Charlize Theron plays Mavis Gray, a 30-something prom queen who ditched the small Minnesota town where she grew up for the bright lights of Minneapolis. She’s recently divorced, and the long-running series of young-adult novels she’s been ghostwriting for years is about to end. Things aren’t going well for the one-time it-girl of Mercury, Minn., so when she learns that her high-school boyfriend Buddy (Patrick Wilson) and his wife Beth (Elizabeth Reaser) just had their first baby, she decides that it’s she and Buddy who are destined to be together. In what might be called a spontaneous High Fidelity moment, she leaves a one-night stand sleeping in the bed, piles some stuff into her car and drives home with no plan other than to return to the Big Minny with Buddy on her arm.
Does that sound like a psychological breakdown? The actions of a mean girl with arrested development? One who’s been undiagnosed with borderline personality disorder? All of those things are true, as Cody takes a bit of revenge on the popular girl. You remember her, the thin cheerleader whose very existence made so many girls feel so insecure?
Though Cody clearly wants to go medieval on Mavis and her ilk, she also has some sympathy. It’s to her credit as a writer that we do feel badly for Mavis, who’s far more physically attractive than anyone with whom she shares the screen, especially Matt (Patton Oswalt), the hate-crime victim and high-school classmate who’s the only person in Mercury she can talk to, despite how geeky he is and how nasty she is to him.
But that’s also part of the problem with Young Adult. Mavis humiliates herself in ways that are both personal and public in her pursuit of Buddy.
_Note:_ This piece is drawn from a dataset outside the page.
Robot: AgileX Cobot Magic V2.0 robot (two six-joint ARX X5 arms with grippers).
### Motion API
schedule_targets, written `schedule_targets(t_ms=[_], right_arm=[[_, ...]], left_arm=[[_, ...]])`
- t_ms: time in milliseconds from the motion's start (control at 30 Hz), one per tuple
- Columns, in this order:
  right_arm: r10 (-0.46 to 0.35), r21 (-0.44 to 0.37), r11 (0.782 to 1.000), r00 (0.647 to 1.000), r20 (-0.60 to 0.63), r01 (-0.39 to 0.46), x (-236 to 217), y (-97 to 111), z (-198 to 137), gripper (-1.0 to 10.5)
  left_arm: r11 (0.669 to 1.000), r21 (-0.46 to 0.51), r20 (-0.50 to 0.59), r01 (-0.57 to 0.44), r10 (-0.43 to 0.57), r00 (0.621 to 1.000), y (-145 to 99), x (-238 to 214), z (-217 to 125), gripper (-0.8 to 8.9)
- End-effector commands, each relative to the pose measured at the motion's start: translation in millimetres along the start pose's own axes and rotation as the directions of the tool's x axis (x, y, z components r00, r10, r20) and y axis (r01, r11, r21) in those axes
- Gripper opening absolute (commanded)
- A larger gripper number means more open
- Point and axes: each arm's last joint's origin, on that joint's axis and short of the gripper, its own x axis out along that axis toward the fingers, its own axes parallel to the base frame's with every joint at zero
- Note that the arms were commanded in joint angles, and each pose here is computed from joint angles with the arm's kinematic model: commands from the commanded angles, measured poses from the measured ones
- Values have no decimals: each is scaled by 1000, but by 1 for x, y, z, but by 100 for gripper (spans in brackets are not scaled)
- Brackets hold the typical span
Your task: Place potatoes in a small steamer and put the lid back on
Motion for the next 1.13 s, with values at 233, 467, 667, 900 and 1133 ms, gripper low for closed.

It’s been a long time since I wanted to watch someone act that way in public. Public meltdowns are great on TMZ, but they’re more painful than funny in real life. That may be what Cody and Reitman are going for, but it doesn’t make it a joy to watch.
That said, Theron, who’s always great, manages to make Mavis important and heartfelt, real enough that you pull for her even though she’s just awful. Oswalt brings to life a character who’s essentially an afterthought, the person from high school we wonder about as we sip appletinis at a reunion. And Wilson plays a fantasy, the boy who was once a king but is now a safe bet, a stable, small-town regular guy with whom a girl like Mavis could / would / should have cast her lot, instead of that jerk from the concrete jungle who broke her heart.
This cast of characters might have been funny at one time; now they’re embarrassing and awkward. And while that might have been part of Cody’s grand scheme, instead it feels as though we’re enjoying a bit of schadenfreude at the expense of someone who’s mentally ill. That’s one of those things that’s tough to stomach, even if it’s something you might have enjoyed when you were a young adult.